#### [WHAT NEEDS TO BE DONE]
Only the lines containing "base" belong in the answer; find them in the material below.

#### [EXERCISE DATA]
++++++++++
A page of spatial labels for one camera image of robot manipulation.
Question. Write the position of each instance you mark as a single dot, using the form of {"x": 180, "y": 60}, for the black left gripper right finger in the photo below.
++++++++++
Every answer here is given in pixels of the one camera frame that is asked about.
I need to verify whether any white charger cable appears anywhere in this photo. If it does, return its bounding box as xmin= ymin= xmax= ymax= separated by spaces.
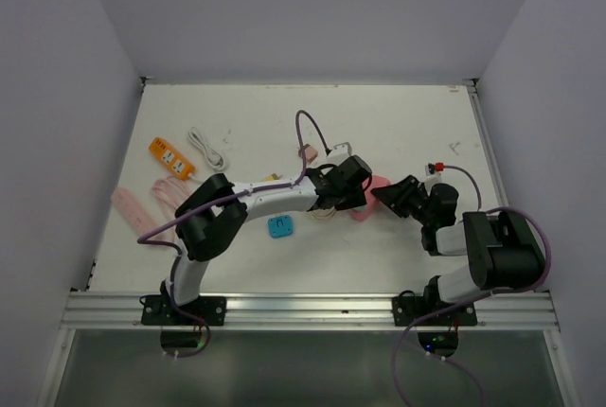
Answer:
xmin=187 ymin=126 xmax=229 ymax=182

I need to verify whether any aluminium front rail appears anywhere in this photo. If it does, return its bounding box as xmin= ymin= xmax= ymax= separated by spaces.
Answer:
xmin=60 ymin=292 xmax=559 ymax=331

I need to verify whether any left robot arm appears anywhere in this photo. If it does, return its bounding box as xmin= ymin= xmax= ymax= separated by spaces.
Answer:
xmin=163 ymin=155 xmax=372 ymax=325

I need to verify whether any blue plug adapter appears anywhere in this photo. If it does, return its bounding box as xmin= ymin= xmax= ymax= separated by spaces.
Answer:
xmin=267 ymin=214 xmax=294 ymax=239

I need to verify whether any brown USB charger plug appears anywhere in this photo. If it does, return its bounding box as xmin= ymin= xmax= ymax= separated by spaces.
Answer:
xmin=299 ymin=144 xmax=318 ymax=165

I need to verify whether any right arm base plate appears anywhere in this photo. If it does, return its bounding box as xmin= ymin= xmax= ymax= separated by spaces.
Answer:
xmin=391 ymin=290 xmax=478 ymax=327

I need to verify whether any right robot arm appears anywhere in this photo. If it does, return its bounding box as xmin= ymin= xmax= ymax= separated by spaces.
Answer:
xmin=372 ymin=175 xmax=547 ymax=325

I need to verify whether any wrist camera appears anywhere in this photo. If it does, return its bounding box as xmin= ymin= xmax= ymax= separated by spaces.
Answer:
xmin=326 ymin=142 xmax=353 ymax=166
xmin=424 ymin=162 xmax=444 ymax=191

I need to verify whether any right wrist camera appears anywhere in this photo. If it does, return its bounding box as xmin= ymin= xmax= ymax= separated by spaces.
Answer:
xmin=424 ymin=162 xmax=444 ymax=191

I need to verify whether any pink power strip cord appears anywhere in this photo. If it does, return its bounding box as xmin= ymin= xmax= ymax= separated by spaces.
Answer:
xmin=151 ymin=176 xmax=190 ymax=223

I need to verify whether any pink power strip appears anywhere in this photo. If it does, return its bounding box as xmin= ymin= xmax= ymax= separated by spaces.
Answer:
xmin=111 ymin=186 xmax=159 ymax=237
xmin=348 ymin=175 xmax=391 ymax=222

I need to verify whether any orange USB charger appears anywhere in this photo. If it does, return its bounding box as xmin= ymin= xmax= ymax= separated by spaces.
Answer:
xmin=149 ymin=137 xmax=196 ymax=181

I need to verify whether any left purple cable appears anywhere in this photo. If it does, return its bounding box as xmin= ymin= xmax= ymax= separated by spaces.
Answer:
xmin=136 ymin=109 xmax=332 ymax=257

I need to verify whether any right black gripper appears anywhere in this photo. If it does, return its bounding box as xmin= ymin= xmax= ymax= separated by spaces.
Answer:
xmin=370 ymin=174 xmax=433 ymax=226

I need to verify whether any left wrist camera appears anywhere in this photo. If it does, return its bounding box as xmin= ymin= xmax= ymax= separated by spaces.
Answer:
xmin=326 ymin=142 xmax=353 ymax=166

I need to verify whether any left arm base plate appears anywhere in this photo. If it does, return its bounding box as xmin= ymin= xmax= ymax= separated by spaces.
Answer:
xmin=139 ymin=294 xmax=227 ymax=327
++++++++++
#### [EXERCISE RESULT]
I need to verify whether any right arm base plate appears anywhere in this photo. If it does, return its bounding box as xmin= ymin= xmax= ymax= separated by spaces.
I need to verify whether any left arm base plate appears anywhere in this photo. If it does, return its bounding box as xmin= ymin= xmax= ymax= separated by spaces.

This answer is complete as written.